Dr. Shorter said that the term “nervous” has traditionally been a “weasel word” for mental troubles, implying that the cause was something physical beyond the person’s control — their damaged nerves, not their mind. And a breakdown, after all, is something that happens to cars. It’s a temporary problem; or at least, not necessarily chronic.

Through the ages, every generation has attributed its own catchall diagnosis to larger cultural changes. Industrialization. Modernization. The digital age. The 19th-century philosopher William James reportedly called neurasthenia, from which he claimed to suffer himself, “Americanitis,” in part the result of the accelerating pace of American life. So it was with breakdowns. The causes were largely external — and recovery a matter of better managing life’s demands.

“People accepted the notion of nervous breakdown often because it was construed as a category that could handled without professional help,” concluded a 2000 analysis by Dr. Stearns, Megan Barke and Rebecca Fribush. The popularity of the phrase, they wrote, revealed “a longstanding need to keep some distance from purely professional diagnoses and treatments.”

Many did just that, and returned to work and family. Others did not. They needed a more specific diagnosis, and targeted treatment. By the 1970s, more psychiatric drugs were available, and doctors directly attacked the idea that people could effectively manage breakdowns on their own.

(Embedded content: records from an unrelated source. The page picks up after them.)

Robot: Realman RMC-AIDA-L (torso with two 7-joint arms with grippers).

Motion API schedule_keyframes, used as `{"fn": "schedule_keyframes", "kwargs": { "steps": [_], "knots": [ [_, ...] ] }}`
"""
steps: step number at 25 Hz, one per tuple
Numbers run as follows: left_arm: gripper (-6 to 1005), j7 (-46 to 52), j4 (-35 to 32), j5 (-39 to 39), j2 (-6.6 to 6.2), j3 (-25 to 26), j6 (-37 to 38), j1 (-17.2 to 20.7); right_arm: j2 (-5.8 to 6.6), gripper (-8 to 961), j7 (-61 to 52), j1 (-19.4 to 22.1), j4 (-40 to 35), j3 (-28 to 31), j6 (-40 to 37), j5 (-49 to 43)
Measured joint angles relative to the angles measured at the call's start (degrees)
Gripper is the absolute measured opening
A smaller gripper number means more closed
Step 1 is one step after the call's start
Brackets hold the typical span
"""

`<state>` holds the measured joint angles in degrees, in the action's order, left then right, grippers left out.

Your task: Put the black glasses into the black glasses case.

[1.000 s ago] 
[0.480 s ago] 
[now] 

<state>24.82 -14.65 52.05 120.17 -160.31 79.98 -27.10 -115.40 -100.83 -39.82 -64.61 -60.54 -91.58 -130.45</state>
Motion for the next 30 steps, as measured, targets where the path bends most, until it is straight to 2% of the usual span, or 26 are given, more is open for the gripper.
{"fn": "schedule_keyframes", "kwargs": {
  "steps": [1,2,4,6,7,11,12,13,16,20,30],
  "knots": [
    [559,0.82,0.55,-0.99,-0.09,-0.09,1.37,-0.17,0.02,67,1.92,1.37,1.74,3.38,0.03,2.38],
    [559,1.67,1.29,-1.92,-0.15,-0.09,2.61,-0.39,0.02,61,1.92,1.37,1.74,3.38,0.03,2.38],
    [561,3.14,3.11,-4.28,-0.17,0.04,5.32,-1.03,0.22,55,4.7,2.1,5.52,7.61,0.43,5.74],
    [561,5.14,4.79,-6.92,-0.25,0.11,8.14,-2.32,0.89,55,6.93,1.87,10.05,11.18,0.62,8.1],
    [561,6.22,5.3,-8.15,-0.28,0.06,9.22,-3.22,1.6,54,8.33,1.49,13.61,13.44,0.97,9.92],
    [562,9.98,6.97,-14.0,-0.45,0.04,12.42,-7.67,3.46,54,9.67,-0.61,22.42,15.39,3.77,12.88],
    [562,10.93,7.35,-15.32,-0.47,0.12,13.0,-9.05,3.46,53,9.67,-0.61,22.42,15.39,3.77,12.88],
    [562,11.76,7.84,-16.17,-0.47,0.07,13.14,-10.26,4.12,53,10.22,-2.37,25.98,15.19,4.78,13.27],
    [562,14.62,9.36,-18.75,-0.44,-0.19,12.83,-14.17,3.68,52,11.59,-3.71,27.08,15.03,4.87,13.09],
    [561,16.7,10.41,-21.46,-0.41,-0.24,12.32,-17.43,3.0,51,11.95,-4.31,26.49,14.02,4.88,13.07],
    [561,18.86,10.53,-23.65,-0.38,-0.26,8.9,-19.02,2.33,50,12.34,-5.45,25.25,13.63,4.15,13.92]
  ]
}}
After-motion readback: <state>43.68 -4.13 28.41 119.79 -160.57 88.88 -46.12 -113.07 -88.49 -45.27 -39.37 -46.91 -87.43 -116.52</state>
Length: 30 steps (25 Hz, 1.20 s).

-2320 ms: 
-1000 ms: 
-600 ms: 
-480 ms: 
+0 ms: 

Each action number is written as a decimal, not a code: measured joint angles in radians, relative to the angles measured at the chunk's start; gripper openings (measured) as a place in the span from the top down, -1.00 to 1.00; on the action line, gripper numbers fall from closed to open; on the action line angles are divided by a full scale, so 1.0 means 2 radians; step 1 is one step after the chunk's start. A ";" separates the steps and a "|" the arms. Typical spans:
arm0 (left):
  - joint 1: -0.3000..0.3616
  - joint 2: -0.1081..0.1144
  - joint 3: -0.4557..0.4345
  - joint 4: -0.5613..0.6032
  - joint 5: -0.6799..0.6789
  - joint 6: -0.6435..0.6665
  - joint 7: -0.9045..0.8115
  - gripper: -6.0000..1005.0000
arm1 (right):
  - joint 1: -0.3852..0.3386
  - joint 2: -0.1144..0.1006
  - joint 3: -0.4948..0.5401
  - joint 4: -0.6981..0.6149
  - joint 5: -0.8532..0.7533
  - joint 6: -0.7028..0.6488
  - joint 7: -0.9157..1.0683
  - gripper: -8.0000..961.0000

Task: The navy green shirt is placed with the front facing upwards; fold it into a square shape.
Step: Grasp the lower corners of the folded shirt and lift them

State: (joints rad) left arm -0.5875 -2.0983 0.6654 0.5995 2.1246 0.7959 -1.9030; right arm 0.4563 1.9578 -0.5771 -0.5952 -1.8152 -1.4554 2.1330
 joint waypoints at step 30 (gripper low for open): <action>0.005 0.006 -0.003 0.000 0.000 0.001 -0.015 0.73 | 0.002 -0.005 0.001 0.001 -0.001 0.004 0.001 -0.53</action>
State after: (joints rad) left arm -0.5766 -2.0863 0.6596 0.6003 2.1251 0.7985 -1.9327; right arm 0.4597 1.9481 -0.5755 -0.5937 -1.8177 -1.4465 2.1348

Psychiatrists proceeded to slice problems like depression and anxiety into dozens of categories, and public perceptions shifted, too. In 1976, 26 percent of people admitted seeking professional help, up from 14 percent in 1947, according to Dr. Stearns’s analysis. And “nervous breakdown” began to fade from use.

The same fate may or may not await “burnout syndrome,” which for now has backing from some doctors and medical researchers. But it has another 30 years to outlast the classic “breakdown.”